In iOS 13, Apple is introducing multi-cam support allowing apps to simultaneously capture photos, video, audio, metadata, and depth from multiple microphones and cameras on a single iPhone or iPad.
Apple has long supported multi-camera capture on macOS since OS X Lion, but up until now, hardware limitations prevented it from rolling out APIs for iPhones and iPads.
The new feature and APIs in iOS 13 will allow developers to offer apps that stream video, photos, or audio, for example, from the front-facing camera and rear cameras at the same time.
At its presentation of the new feature during WWDC, Apple demoed a picture-in-picture video recording app that recorded the user from the front-facing camera while simultaneously recording from the main camera.
The demo app also enabled recording of the video and the ability to swap between the two cameras on the fly during playback in the Photos app. The feature will also give developers control over the dual TrueDepth cameras including separate streams of the Back Wide or Back Telephoto cameras if they choose.
Apple listed a number of supported formats for multi-cam capture (pictured above), which developers will notice does impose some artificial limitations versus the camera’s normal capabilities.

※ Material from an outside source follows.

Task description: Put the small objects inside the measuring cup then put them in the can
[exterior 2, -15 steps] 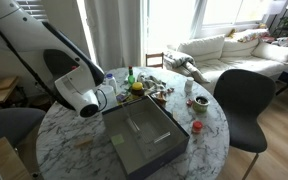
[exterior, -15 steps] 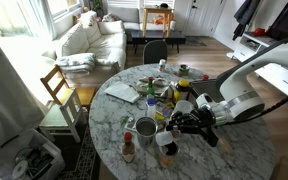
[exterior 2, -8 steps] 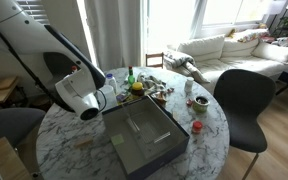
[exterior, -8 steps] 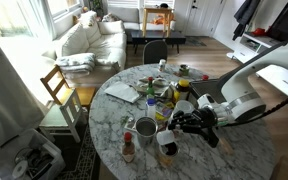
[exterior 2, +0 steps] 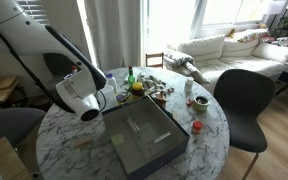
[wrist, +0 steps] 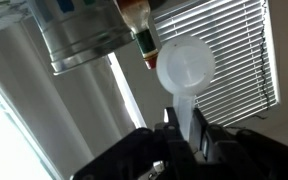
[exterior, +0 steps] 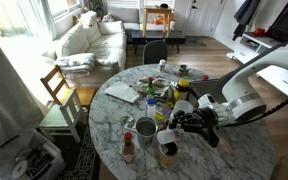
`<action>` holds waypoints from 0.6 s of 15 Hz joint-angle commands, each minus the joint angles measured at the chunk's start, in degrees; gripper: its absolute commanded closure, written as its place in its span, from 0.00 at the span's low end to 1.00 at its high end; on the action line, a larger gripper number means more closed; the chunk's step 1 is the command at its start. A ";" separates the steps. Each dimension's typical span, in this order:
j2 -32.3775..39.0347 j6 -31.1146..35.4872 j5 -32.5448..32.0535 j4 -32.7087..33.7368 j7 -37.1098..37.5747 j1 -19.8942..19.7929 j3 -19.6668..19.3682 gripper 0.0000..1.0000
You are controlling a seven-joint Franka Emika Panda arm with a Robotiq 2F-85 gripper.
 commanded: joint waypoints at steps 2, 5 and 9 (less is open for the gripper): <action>-5.93 9.35 1.47 -3.12 7.22 2.20 -0.53 0.95; -10.73 20.55 1.72 -4.59 14.50 3.86 0.22 0.95; -18.13 35.45 -0.53 -5.54 26.37 6.39 3.12 0.95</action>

Due to power constraints on mobile devices, unlike on Mac, iPhones and iPads will be limited to a single session of multi-cam, meaning you can’t do multiple sessions with multiple cameras or multiple cameras in multiple apps simultaneously. There will also be various supported device combinations dictating what combination of capture from what cameras are supported on certain devices.
It doesn’t appear that Apple itself is utilizing any new multi-cam features in the iOS 13 Camera app, but we’d imagine it’s something on the horizon now that it’s officially rolling out support in AVCapture.
Also new for camera capture in iOS 13 is Semantic Segmentation Mattes. In iOS 12, Apple used something it calls Portrait Effects Matte internally for Portrait Mode photos to separate the subject from the background. In iOS 13, Apple is introducing what it calls Semantic Segmentation Mattes to identity skin, hair, and teeth and improve these maps further with an API for developers to tap into.
In its WWDC session, Apple showed the new tech with a demo app that allowed the subject in the photo to be separated from the background and the hair, skin, and teeth to be isolated to easily add effects including face paint and hair color changes (pictured above).